The RBA today published their Q2 2013 SOMP. The bottom line is that every meeting is live, but i think they are more likely to await the Q2 CPI data before easing further. If there’s some bad demand side data, they could cut at any meeting, however if it’s just a case of (more) plodding growth, they’ll likely await the CPI reports and cut if inflation remains low.
The Q2 SOMP does not fully clear up the confusion i felt following Tuesday’s rate cut, but it helps. In part because it reveals a little of the RBA’s confusion.
To me, the SOMP feels a bit ‘between horses’ — my sense is that the RBA will cut if their forecasts prove correct. So why wait? I sense a degree of ‘wait and see’ about the new low inflation view that’s embodied in these forecasts.
First of all, I think it’s great that the RBA has continued to publish their GDP and CPI fan charts. I think its healthy to be open about how hard this forecasting gig is, and the amount of judgement that is required to do a good job (and I think that they have done a very good job).
Anyhow, onto the SOMP.
As I suspected prior to the May RBA meeting, the RBA’s demand forecasts have not been downgraded. Q4 was weaker than they expected (we already knew that) but Q1’13 appears to have been upgraded ever so slightly (+20bps to 2.8%).
Meanwhile, the growth low has been pushed back a quarter to Q1’14, and marked fractionally lower.

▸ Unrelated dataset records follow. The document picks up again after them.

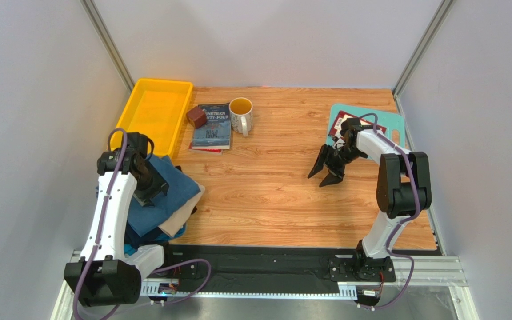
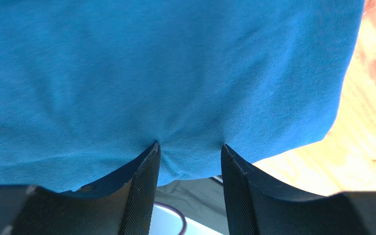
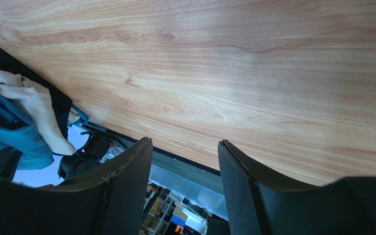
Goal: Fold and stack the t-shirts
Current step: Put the neatly folded tshirt into the corner of the board with the left arm
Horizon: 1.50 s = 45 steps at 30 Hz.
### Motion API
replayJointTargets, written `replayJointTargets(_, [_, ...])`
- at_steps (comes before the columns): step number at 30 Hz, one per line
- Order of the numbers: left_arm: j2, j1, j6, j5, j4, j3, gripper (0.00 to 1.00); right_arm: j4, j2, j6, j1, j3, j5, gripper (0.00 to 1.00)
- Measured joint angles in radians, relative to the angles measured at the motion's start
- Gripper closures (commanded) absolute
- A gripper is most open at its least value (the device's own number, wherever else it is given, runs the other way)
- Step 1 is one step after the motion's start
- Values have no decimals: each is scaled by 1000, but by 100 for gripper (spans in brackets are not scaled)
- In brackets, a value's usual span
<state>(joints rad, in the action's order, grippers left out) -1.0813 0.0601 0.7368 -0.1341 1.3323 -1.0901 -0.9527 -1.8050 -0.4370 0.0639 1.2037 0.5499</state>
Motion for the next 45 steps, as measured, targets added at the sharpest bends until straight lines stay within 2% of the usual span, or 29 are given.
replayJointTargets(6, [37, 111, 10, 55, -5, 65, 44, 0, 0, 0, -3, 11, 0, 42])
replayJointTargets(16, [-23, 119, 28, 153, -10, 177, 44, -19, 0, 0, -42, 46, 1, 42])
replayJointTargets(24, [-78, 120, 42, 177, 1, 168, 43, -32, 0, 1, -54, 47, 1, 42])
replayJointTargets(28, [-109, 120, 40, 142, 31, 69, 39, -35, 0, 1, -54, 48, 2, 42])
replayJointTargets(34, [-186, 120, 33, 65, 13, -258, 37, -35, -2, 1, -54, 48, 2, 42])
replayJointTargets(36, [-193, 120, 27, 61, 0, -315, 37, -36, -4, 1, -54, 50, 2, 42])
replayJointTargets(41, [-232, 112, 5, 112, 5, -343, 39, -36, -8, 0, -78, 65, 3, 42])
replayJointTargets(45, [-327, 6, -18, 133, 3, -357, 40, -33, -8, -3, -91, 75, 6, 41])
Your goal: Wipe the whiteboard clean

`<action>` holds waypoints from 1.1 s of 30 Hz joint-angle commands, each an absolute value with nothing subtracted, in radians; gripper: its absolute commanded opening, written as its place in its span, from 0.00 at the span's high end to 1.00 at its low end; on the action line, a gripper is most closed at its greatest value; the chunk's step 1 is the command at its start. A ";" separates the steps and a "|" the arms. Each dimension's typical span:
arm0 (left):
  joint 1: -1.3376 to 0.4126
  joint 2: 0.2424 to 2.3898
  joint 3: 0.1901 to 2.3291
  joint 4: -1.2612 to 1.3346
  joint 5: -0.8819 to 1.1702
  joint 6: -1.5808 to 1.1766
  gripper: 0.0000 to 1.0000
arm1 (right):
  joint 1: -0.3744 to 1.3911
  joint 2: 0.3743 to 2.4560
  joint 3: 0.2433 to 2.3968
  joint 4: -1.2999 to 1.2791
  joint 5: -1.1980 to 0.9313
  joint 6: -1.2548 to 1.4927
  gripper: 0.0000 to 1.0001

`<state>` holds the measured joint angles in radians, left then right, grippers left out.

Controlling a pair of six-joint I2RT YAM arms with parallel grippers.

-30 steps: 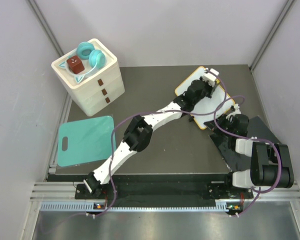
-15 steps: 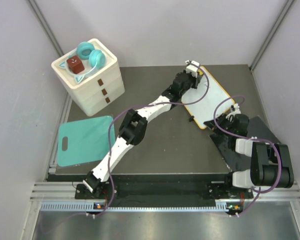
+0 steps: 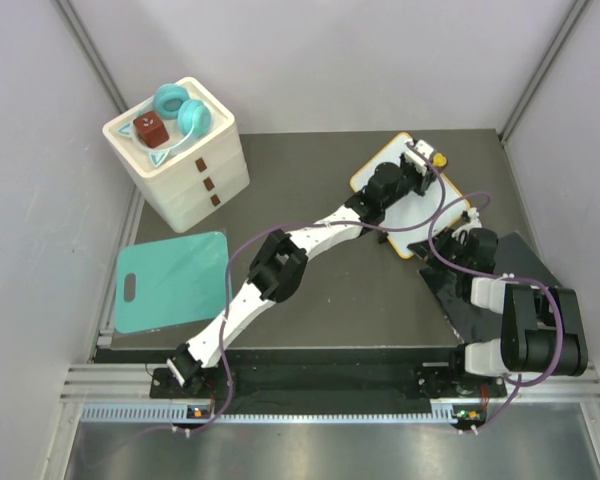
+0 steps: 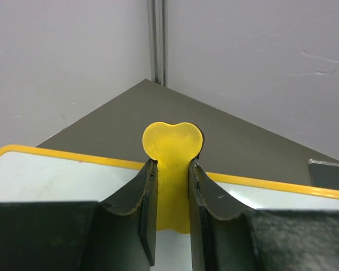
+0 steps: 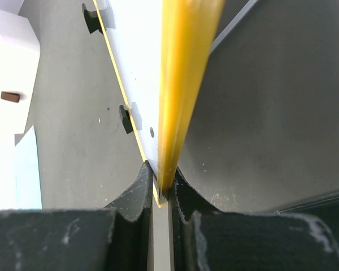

The tail of the recovery looks better, but that may be due to how I made the charts. There was no fan-chart forecast for 2015 in the Q1’13 SOMP, so I used the middle of the range given in the table, and this may have depressed the Q1’13 SOMP’s 2015 estimates.
All told, there’s no upgrade (which I had thought possible prior to the May meeting) but neither is there a downgrade. My bottom line — they didn’t cut because of a demand downgrade.
On the inflation side we can clearly see the reason for the rate cut — inflation is too low even assuming a 2.75% cash rate. It would have been a nit lower if they had not cut, as then they would have assumed a 3% rate. In these forecasts, core inflation never gets back to 2.5%y/y. That’s unacceptable for a central bank that targets 2.5%
Long term forecasts are not very reliable, so the RBA won’t put too much weight on this, however it is a good reason to cut again. More weight will be placed on the nearer term forecasts, which are even more concerning.
Core CPI inflation is forecast to fall to ~2.15%y/y later this year which is way too low (note: this chart shows average core CPI, unlike the above RBA core CPI fan-chart, which shows trimmed mean inflation; trimmed mean inflation is below average core, and touches ~2% in 2013 as trimmed mean CPI was ~20bps lower than weighted median CPI in Q1 2013).
All told, I feel a little more comfortable that something has happened to the RBA’s judgement of the supply side. They have published very similar growth numbers, and meaningfully lower inflation, despite a lower cash rate. This suggests that the RBA either thinks the output gap is wider, or that potential growth is higher – probably a bit of both.
So what does this mean for monetary policy? The bits of the forecasts that are reliable are the short term forecasts, and these show that inflation will be around the bottom of the band and that growth will be well below average for the next six quarters.
With this combination of forecasts, I expect that the RBA will cut at least twice more this year.
Why not right away? I think that’s because forecasting is hard, and judgements about potential supply are even harder; so they would like to wait and confirm their theory.
If demand (GDP) and inflation (CPI) come in around RBA forecasts, I expect the RBA will cut following each of the CPI reports this year, taking the cash rate to 2.25% by the November meeting.
If demand is around forecast and CPI is higher than expected, it’ll show that supply hasn’t moved out, and the RBA will hold. If demand looks like it’s flagging, expect earlier cuts. What about hikes? Not likely until we have navigated the end of the mining boom …
Finally: It would be great if the RBA published all the data in their charts in a machine readable format (as the RBNZ does). If you have time and interest you can get the data from the charts with freely available tools (I used this one). There’s no public interest in hundreds of people each wasting an hour doing this, so I hope they consider this further step toward open policy making.